## [What you need to do]
Each line of the entries that contains the word "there" adds one. Reply with the resulting number only.

## [Exercise data]
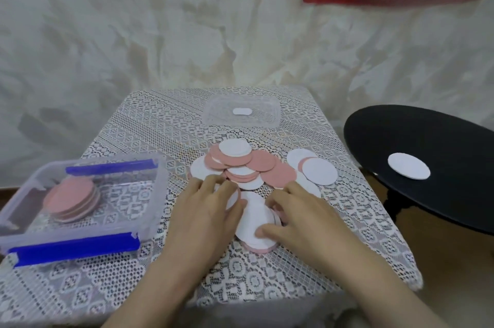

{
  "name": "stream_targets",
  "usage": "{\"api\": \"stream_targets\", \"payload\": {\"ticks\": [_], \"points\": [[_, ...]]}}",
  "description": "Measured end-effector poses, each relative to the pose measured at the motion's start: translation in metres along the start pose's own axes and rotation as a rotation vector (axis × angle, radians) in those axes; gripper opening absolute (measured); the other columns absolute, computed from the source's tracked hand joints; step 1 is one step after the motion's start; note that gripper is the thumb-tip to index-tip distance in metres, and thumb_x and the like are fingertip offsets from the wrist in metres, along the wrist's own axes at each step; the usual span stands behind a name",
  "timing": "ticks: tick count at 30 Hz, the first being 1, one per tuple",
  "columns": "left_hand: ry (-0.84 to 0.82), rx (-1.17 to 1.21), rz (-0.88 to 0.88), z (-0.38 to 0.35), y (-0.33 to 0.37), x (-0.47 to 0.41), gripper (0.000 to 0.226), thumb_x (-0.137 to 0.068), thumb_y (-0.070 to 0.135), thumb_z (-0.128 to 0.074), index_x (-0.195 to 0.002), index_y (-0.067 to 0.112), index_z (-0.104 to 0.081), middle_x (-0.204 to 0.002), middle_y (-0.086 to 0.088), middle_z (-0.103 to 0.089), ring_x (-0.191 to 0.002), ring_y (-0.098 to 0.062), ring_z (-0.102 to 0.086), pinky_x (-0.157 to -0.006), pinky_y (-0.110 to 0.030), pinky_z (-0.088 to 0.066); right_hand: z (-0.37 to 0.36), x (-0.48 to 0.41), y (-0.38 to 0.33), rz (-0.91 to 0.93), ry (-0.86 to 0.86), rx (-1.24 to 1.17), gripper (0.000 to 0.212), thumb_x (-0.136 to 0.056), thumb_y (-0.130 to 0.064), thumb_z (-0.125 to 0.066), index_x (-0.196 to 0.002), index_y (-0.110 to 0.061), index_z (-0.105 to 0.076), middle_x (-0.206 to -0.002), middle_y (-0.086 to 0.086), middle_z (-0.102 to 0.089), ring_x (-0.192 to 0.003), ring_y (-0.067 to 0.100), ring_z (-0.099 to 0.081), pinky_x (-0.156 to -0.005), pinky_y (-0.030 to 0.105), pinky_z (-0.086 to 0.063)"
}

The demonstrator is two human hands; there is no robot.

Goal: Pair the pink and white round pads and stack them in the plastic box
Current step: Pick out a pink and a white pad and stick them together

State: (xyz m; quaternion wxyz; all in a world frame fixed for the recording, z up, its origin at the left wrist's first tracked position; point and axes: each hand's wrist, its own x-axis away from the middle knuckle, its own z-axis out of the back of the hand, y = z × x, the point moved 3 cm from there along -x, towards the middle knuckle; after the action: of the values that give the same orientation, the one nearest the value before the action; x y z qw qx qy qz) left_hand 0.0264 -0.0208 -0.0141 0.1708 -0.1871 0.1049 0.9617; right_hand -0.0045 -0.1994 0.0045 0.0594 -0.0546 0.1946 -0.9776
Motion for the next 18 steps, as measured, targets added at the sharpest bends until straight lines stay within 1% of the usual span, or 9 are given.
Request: {"api": "stream_targets", "payload": {"ticks": [2,4,7,9,10,14,16,18], "points": [[-0.015,0.024,-0.015,0.000,-0.001,0.004,0.037,-0.092,0.046,-0.048,-0.109,0.023,-0.071,-0.114,-0.001,-0.069,-0.099,-0.028,-0.055,-0.082,-0.040,-0.048,-0.001,-0.003,-0.001,-0.024,0.004,-0.053,0.050,-0.080,-0.060,-0.072,-0.120,-0.036,-0.054,-0.114,-0.015,-0.050,-0.102,0.013,-0.059,-0.086,0.037,-0.050],[-0.034,0.057,-0.023,0.000,-0.004,0.010,0.040,-0.091,0.048,-0.048,-0.114,0.024,-0.072,-0.117,0.001,-0.068,-0.102,-0.026,-0.055,-0.087,-0.040,-0.049,-0.002,-0.006,-0.001,-0.043,0.023,-0.121,0.041,-0.080,-0.053,-0.076,-0.109,-0.037,-0.052,-0.108,-0.017,-0.054,-0.097,0.011,-0.061,-0.085,0.038,-0.051],[-0.058,0.109,-0.035,0.002,-0.006,0.017,0.043,-0.090,0.050,-0.049,-0.117,0.024,-0.071,-0.119,0.004,-0.067,-0.106,-0.024,-0.054,-0.091,-0.040,-0.049,0.000,-0.015,0.002,-0.079,0.087,-0.186,0.032,-0.083,-0.042,-0.076,-0.094,-0.034,-0.048,-0.092,-0.013,-0.059,-0.083,0.010,-0.060,-0.076,0.036,-0.050],[-0.067,0.133,-0.046,0.003,-0.009,0.019,0.042,-0.090,0.049,-0.048,-0.118,0.026,-0.070,-0.121,0.006,-0.066,-0.108,-0.021,-0.053,-0.093,-0.039,-0.049,0.002,-0.021,0.007,-0.100,0.108,-0.235,0.028,-0.086,-0.037,-0.075,-0.092,-0.032,-0.048,-0.084,-0.011,-0.060,-0.077,0.009,-0.059,-0.068,0.034,-0.047],[-0.068,0.146,-0.048,0.003,-0.010,0.020,0.041,-0.090,0.048,-0.049,-0.118,0.026,-0.070,-0.122,0.006,-0.065,-0.108,-0.020,-0.052,-0.093,-0.038,-0.049,0.001,-0.023,0.009,-0.104,0.118,-0.251,0.025,-0.087,-0.036,-0.074,-0.092,-0.031,-0.050,-0.082,-0.010,-0.061,-0.076,0.010,-0.059,-0.067,0.033,-0.046],[-0.059,0.187,-0.040,0.004,-0.012,0.017,0.032,-0.091,0.042,-0.060,-0.117,0.028,-0.069,-0.121,0.009,-0.064,-0.107,-0.017,-0.050,-0.091,-0.035,-0.048,0.001,-0.031,0.015,-0.073,0.162,-0.260,0.018,-0.093,-0.033,-0.068,-0.084,-0.028,-0.053,-0.079,-0.011,-0.063,-0.073,0.009,-0.059,-0.065,0.030,-0.044],[-0.053,0.187,-0.036,0.004,-0.011,0.014,0.032,-0.091,0.042,-0.057,-0.117,0.028,-0.070,-0.119,0.010,-0.064,-0.104,-0.016,-0.050,-0.089,-0.034,-0.048,0.002,-0.035,0.017,-0.048,0.163,-0.269,0.017,-0.096,-0.032,-0.065,-0.082,-0.029,-0.055,-0.080,-0.012,-0.063,-0.075,0.011,-0.058,-0.067,0.032,-0.044],[-0.052,0.196,-0.030,0.004,-0.011,0.012,0.034,-0.093,0.043,-0.055,-0.118,0.027,-0.070,-0.117,0.011,-0.063,-0.102,-0.017,-0.050,-0.087,-0.036,-0.049,0.005,-0.038,0.018,-0.037,0.175,-0.305,0.014,-0.098,-0.030,-0.062,-0.084,-0.029,-0.059,-0.083,-0.011,-0.065,-0.076,0.014,-0.060,-0.068,0.033,-0.049]]}}
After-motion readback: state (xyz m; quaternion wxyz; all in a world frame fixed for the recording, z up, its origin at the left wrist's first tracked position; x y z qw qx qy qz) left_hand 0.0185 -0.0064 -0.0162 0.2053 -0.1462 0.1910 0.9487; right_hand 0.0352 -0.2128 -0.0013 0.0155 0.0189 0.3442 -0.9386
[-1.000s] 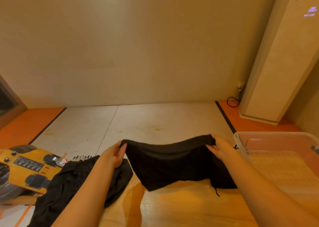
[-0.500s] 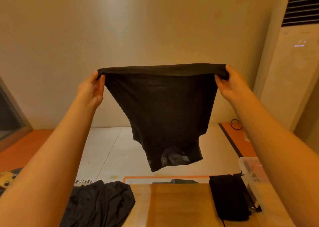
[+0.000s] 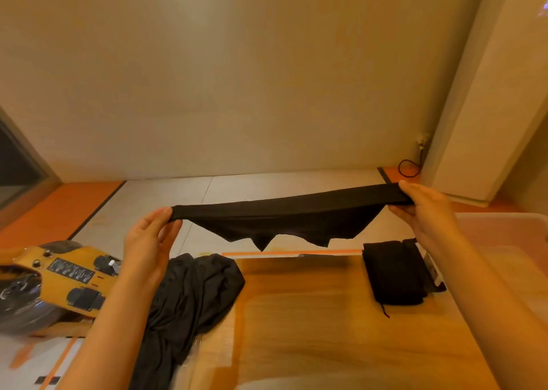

## [Completed exercise]
2